I recently decided to press myself and try out the cycling machine at the gym.  On an interval setting, progress was good, but I must admit that at the highest resistance level in the program I struggled to push through.  I hadn't quit, real effort was still happening, but movement was so labored and slow that the machine suddenly flashed at me.

PAUSE

As I continued to press against the resistance, every muscle screaming and my mind racing, trying to adjust and re-adjust my motions so that I could better conquer the resistance, the machine flashed again.

PAUSE

I wanted to scream at it.  I'm trying here! I haven't stopped moving! I'm exerting every ounce of strength!  Yet again, the machine flashed at me.

PAUSE

I didn't give up.  It didn't occur to me to stop. I kept trying.  I kept moving.  Slow and somewhat steady, but never stopping.

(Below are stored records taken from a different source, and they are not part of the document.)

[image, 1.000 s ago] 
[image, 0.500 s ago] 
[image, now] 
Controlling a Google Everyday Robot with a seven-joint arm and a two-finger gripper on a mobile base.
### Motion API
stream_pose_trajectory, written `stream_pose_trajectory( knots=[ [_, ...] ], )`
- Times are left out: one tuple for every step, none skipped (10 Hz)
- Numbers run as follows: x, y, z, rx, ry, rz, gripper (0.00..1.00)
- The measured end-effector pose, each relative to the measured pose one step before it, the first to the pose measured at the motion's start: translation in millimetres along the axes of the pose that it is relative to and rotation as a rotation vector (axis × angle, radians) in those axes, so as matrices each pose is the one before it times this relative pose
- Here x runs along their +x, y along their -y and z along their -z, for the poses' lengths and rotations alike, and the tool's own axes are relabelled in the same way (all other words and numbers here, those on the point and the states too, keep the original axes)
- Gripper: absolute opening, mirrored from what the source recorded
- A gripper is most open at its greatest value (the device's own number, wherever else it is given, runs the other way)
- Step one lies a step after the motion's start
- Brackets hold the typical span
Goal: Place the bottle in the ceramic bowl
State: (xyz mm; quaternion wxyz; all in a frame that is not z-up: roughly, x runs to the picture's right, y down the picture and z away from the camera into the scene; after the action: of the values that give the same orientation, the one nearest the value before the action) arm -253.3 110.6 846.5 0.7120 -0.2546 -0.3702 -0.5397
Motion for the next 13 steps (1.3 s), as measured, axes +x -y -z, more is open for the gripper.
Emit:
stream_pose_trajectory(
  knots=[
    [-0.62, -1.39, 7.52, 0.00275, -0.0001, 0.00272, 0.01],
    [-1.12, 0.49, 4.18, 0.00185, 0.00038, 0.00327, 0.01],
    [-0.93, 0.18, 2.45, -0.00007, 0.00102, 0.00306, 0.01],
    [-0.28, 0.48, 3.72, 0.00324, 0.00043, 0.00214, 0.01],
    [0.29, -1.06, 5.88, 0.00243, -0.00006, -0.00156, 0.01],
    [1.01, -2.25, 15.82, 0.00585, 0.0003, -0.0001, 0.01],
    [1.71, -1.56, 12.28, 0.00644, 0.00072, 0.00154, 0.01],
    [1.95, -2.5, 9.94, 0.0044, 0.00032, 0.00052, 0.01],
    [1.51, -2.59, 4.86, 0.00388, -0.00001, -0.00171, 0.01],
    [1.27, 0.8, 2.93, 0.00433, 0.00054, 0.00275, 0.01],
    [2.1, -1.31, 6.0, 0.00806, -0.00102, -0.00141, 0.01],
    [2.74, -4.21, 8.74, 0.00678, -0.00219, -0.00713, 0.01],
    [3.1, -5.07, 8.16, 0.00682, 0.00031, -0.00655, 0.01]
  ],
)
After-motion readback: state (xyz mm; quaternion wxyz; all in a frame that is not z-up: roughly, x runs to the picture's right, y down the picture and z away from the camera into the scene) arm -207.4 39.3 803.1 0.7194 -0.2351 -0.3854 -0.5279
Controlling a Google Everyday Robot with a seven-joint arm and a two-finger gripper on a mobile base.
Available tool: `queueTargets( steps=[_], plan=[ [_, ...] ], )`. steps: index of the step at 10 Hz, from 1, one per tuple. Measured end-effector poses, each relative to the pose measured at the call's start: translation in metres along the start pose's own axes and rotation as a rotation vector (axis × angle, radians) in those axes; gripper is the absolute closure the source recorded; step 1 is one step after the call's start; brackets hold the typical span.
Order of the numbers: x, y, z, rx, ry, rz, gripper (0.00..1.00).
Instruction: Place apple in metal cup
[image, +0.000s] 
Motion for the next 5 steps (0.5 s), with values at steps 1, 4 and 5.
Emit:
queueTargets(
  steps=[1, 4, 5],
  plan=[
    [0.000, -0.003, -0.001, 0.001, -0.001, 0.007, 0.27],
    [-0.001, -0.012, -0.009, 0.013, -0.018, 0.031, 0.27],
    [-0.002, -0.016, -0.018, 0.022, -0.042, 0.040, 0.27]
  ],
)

Worst of all I realized that though I was still pedaling through those pause notices, the machine wasn't registering time in those pauses...

WHAT?!!!

My efforts weren't even registering?  I wasn't getting credit for them?!  My 30 minute program took me 40 minutes.  10 minutes of strain and real and difficult effort, and a bit of agony, were no where on the record!

PAUSE!!!!

When you're in a "pause" in life, it can feel like there's no progress.  There seems to be no accounting for all the change, work, deconstructing and reconstructing going on in that pause.  Does anyone know or understand the real energy and effort or progress that is happening in my transition?

Strides and obstacles overcome, and there's no audience.   Momentous milestones achieved, and no one is documenting it, cheering you on or consoling you when it doesn't quite go on as you would have hoped.  Transitions can be a lonely, highly interior journey.

And yet, we must acknowledge that the greatest reconstruction and strength building, the greatest improvements and the most important part of the 'working out' is taking place in those pauses.

The quiet moments, the lonely moments, the difficult and most spiritually strenuous moments are where God is truly molding and forming our spiritual muscles.  Its where the most significant growth is taking place, and it takes time.  Time that none of us can estimate, that can't be measured or calculated until its done.

Thank God for the Pause.

Philippians 3:12-14  don’t mean to say that I have already achieved these things or that I have already reached perfection. But I press on to possess that perfection for which Christ Jesus first possessed me. No, dear brothers and sisters, I have not achieved it,but I focus on this one thing: Forgetting the past and looking forward to what lies ahead, I press on to reach the end of the race and receive the heavenly prize for which God, through Christ Jesus, is calling us.